Action item: Report every line below that has the string "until" in it.
───── Input material ─────
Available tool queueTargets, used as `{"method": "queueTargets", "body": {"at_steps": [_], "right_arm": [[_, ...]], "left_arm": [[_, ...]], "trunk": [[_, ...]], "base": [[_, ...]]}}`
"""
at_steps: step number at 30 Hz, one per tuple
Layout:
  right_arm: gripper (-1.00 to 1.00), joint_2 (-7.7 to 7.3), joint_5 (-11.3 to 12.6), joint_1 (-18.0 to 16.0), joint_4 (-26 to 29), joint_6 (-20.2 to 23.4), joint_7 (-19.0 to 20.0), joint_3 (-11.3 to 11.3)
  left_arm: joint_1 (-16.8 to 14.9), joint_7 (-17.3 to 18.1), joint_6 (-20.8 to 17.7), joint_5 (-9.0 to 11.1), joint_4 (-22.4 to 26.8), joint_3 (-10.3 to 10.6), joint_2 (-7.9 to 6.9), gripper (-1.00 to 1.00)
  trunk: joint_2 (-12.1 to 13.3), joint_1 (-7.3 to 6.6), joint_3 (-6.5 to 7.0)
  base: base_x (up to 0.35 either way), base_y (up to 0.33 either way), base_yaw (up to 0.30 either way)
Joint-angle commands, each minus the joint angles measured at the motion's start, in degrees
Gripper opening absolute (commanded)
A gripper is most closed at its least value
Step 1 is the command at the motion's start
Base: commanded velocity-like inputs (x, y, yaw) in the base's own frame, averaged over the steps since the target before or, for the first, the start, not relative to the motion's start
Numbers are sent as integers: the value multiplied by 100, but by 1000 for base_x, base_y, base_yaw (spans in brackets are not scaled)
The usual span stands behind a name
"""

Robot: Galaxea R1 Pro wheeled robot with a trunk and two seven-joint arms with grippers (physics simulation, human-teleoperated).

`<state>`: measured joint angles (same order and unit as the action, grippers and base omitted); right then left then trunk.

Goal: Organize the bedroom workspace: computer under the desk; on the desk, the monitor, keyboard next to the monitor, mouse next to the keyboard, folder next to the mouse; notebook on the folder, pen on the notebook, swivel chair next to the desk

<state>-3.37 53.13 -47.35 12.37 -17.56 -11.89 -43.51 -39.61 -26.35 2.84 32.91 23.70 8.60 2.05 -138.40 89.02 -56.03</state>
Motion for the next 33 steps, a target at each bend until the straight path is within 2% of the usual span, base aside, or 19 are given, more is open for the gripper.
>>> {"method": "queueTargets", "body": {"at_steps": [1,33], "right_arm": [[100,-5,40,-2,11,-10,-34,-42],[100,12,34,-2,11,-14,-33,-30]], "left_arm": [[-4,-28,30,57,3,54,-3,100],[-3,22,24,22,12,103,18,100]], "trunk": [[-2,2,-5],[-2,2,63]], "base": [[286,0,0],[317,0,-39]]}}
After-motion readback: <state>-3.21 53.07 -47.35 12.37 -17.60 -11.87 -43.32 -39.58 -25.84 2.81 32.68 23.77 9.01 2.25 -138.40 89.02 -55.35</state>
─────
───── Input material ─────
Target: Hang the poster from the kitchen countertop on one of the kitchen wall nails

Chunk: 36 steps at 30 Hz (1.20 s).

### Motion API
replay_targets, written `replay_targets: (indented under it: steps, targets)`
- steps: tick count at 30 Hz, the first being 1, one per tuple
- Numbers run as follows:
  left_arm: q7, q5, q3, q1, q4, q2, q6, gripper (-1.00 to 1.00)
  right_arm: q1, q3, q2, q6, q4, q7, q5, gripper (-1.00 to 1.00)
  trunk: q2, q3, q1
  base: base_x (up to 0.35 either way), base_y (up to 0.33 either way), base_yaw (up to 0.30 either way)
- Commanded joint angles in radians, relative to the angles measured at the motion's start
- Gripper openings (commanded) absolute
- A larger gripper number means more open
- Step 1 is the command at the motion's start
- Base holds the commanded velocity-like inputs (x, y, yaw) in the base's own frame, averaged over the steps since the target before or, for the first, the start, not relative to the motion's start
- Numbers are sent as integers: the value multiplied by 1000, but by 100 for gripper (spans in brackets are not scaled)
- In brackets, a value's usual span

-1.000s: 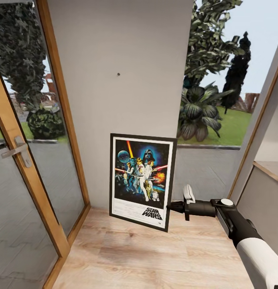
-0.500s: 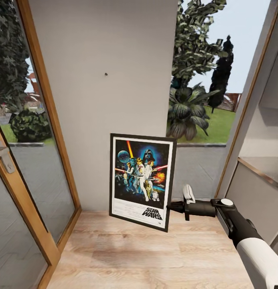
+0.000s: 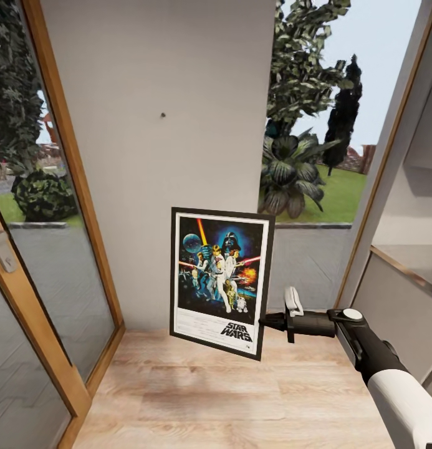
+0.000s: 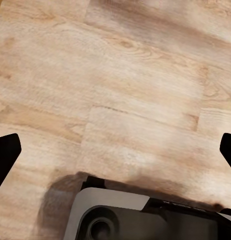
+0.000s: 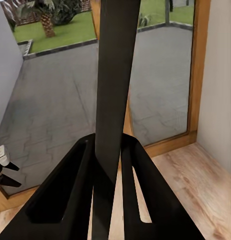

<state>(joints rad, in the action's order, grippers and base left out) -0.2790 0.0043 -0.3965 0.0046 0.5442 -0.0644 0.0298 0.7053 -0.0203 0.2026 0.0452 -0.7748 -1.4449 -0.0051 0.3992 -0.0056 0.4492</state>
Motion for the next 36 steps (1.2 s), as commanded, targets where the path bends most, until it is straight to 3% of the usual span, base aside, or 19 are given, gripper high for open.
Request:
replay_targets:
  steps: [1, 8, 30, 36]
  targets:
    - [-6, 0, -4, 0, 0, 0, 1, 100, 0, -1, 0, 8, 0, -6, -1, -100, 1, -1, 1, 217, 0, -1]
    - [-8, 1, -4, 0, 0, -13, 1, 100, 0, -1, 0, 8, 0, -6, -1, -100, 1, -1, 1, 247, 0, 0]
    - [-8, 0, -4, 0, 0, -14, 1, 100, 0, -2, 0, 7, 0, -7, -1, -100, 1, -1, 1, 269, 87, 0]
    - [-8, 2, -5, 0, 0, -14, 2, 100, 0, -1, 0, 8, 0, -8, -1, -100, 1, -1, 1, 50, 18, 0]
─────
Output for this exercise:
Motion for the next 33 steps, a target at each bend until the straight path is within 2% of the usual span, base aside, or 19 are given, more is open for the gripper.
Motion for the next 36 steps (1.2 s), as commanded, targets where the path bends most, until it is straight to 3% of the usual span, base aside, or 19 are given, gripper high for open.

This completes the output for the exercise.